The men's light middleweight event was part of the boxing programme at the 1988 Summer Olympics. The weight class allowed boxers of up to 71 kilograms to compete. The competition was held from 20 September to 2 October 1988. 36 boxers from 36 nations competed.

19-year-old Roy Jones Jr. of the U.S. dominated his opponents, never losing a single round en route to the final. In the final, he controversially lost a 3–2 decision to South Korean fighter Park Si-Hun, four years his senior, despite pummeling Park for three rounds and landing 86 punches to Park's 32.

Medalists

Results
The following boxers took part in the event:

First round
 Segundo Mercado (ECU) def. Kofi Emmanuel Quaye (GHA), KO-3
 Raymond Downey (CAN) def. Jorge López (ARG), 5:0
 Norbert Nieroba (FRG) def. Garth Felix (GRN), KO-1
 Abrar Hussain (PAK) def. Noureddine Meziane (ALG), KO-2
 François Mayo (CMR) def. Moussa Viavindi (RCA), RSC-1

Second round
 Peter Silva (BRA) def. Charles Mahlalela (SWZ), 5:0
 Rey Rivera (PUR) def.

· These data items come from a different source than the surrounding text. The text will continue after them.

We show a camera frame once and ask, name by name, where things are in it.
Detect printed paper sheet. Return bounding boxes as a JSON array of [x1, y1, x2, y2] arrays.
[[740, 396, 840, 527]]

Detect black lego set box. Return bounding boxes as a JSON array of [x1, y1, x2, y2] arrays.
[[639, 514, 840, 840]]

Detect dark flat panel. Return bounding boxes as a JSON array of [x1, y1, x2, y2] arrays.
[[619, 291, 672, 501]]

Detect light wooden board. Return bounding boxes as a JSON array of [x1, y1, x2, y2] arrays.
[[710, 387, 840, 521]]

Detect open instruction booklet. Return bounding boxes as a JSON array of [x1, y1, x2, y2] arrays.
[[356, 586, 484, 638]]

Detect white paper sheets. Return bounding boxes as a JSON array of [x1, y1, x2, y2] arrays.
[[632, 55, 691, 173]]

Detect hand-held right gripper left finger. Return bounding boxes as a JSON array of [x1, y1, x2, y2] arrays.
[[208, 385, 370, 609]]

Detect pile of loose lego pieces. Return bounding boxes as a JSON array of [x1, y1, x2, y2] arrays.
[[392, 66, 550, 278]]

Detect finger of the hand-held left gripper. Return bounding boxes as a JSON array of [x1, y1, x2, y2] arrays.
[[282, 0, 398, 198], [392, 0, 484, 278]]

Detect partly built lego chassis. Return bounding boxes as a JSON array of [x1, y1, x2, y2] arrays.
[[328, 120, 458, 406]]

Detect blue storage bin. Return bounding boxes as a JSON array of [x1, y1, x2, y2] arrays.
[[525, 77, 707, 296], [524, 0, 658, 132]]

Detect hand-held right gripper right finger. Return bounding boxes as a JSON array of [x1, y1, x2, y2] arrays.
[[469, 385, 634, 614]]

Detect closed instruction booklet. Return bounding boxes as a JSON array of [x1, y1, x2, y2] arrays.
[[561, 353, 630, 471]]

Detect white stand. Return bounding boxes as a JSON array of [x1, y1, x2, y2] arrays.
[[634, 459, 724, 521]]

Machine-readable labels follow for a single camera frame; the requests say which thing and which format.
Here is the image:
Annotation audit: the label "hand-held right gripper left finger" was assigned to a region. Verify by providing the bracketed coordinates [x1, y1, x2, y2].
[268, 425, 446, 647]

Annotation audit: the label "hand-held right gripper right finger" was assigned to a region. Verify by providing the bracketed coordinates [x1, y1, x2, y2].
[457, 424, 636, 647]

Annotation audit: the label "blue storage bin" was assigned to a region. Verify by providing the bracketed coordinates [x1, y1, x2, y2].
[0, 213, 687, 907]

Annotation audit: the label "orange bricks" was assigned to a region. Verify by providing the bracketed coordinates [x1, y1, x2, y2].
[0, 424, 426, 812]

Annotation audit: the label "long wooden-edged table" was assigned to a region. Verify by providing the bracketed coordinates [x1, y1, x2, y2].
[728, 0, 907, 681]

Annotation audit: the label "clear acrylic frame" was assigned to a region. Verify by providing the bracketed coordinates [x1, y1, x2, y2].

George Allison (GUY), 5:0
 Richard Woodhall (GBR) def. Desmond Williams (SLE), 5:0
 Apolinario Silveira (ANG) def. Mohamed Orungi (KEN), RSC-2
 Michal Franek (TCH) def. Isaack Impatu (VAN), walk-over
 Roy Jones Jr. (USA) def. M'tendere Makalamba (MLW), KO-1
 Yevgeni Zaytsev (URS) def. Gary Smikle (JAM), 5:0
 Sounaila Sagnon (BUR) def. John Bosco Waigo (UGA), RSC-1
 Park Si-Hun (KOR) def. Abdullah Ramadan (SUD), RSC-2
 Torsten Schmitz (GDR) def. Angel Stoyanov (BUL), 3:2
 Quinn Paynter (BER) def. Johnny de Lima (DEN), RSC-3
 Vincenzo Nardiello (ITA) def. Likou Aliu (SAM), KO-3
 Martin Kitel (SWE) def. Ncholu Monontsi (LES), 5:0
 Segundo Mercado (ECU) def. Vaban Banko (ZAI), 5:0
 Raymond Downey (CAN) def. Norbert Nieroba (FRG), 3:2
 Abrar Hussain (PAK) def. François Mayo (CMR), RSC-2

Third round
 Rey Rivera (PUR) def. Peter Silva (BRA), KO-1
 Richard Woodhall (GBR) def. Apolinario Silveira (ANG), 5:0
 Roy Jones Jr. (USA) def. Michal Franek (TCH), 5:0
 Yevgeni Zaytsev (URS) def. Sounaila Sagnon (BUR), RSC-2
 Park Si-Hun (KOR) def. Torsten Schmitz (GDR), 5:0
 Vincenzo Nardiello (ITA) def. Quinn Paynter (BER), KO-2
 Martin Kitel (SWE) def. Segundo Mercado (ECU), 3:2
 Raymond Downey (CAN) def. Abrar Hussain (PAK), 5:0

Quarterfinals
 Richard Woodhall (GBR) def. Rey Rivera (PUR), 5:0
 Roy Jones Jr. (USA) def. Yevgeni Zaytsev (URS), 5:0
 Park Si-Hun (KOR) def. Vincenzo Nardiello (ITA), 3:2
 Raymond Downey (CAN) def. Martin Kitel (SWE), 5:0

Semifinals
 Roy Jones Jr. (USA) def. Richard Woodhall (GBR), 5:0
 Park Si-Hun (KOR) def. Raymond Downey (CAN), 5:0

Final
 Park Si-Hun (KOR) def. Roy Jones Jr. (USA), 3:2

Judges Zaur Gvadzhava of the Soviet Union and Sándor Pajar of Hungary each voted for Jones, 60–56, on the 20-point must system. Alberto Duran of Uruguay and Hiouad Larbi of Morocco voted for Park, each by 59–58. Bob D. Kasule of Uganda gave 59–59 a draw, but decided that Park was more aggressive. As the decision was highly controversial, it eventually led the Olympic authorities to introduce a new high-tech scoring system, which in turn was intended to eliminate biased judging.